Assignment –
Say how many lines of the material include "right". Give the number without any other text.

Provided data –
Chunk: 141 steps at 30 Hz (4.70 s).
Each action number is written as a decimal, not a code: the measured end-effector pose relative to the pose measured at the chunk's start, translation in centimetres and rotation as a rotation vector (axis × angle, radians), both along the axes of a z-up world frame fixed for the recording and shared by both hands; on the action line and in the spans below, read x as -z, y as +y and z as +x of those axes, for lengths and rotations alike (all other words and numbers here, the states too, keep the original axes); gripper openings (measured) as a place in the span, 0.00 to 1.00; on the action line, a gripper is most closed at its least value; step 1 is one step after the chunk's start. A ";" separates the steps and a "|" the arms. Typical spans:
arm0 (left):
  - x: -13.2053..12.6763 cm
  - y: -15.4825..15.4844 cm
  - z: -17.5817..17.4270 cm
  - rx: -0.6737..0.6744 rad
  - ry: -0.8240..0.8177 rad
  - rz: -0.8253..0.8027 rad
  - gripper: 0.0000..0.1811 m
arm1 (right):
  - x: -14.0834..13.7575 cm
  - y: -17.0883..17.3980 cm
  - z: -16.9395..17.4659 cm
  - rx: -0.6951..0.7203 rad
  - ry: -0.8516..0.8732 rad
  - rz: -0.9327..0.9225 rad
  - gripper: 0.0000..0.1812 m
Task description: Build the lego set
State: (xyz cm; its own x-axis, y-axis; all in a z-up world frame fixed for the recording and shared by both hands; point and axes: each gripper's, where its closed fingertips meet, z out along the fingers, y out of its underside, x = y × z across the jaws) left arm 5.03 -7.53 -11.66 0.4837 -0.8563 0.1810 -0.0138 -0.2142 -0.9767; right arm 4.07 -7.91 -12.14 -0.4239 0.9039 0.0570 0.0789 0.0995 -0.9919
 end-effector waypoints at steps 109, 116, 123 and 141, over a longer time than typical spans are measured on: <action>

Task answer –
2